- **What you need to do**
Each line holding the string "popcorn" is to be copied from the data.

☆ ☆ ☆ ☆

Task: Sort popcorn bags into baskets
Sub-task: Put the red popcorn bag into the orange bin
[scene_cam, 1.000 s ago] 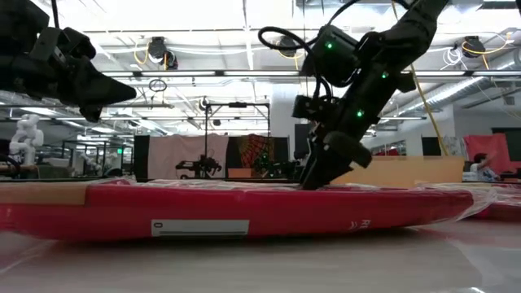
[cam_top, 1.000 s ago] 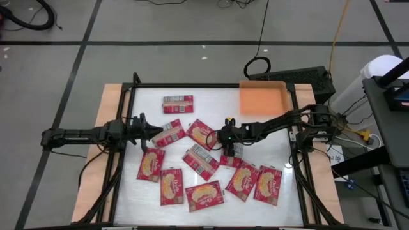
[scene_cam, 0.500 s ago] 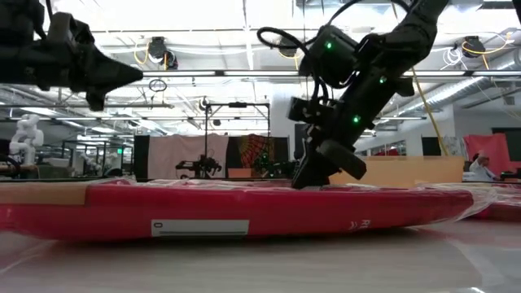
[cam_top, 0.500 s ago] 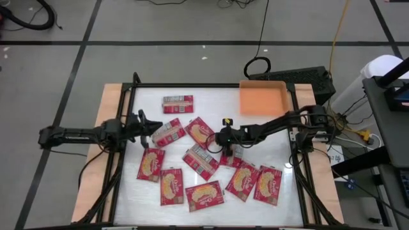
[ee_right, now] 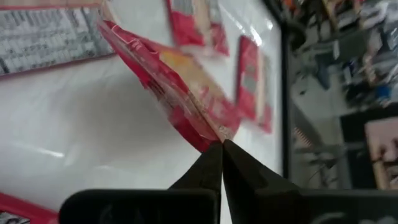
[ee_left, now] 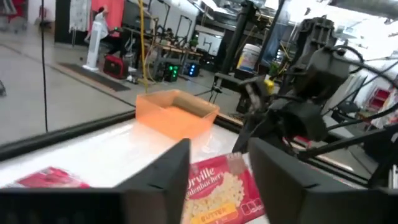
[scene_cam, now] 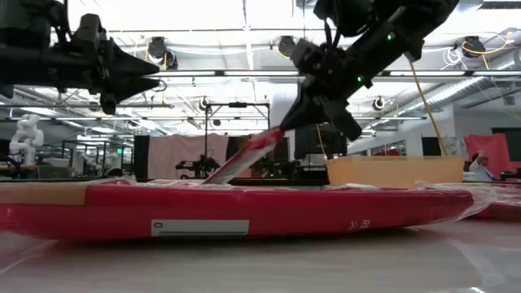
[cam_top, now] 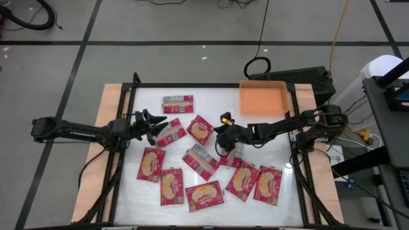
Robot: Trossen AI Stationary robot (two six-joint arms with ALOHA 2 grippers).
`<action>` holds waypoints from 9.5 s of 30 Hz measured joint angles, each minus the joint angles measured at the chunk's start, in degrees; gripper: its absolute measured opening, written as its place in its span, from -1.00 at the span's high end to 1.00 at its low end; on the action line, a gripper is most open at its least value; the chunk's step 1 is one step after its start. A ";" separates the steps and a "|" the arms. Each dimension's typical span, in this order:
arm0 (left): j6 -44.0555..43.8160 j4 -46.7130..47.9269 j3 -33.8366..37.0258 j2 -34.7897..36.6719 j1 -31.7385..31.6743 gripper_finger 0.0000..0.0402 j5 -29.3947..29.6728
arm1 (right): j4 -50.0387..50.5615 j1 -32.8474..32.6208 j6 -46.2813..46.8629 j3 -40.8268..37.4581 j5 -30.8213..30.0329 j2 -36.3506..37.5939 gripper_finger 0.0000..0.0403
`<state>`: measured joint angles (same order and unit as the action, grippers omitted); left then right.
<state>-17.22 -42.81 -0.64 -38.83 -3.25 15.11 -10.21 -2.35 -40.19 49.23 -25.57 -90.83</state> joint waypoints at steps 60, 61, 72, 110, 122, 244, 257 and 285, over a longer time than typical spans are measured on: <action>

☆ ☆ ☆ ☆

- **Exercise answer**
Task: Sort popcorn bags into baskets
Sub-task: Put the red popcorn bag into the orange bin

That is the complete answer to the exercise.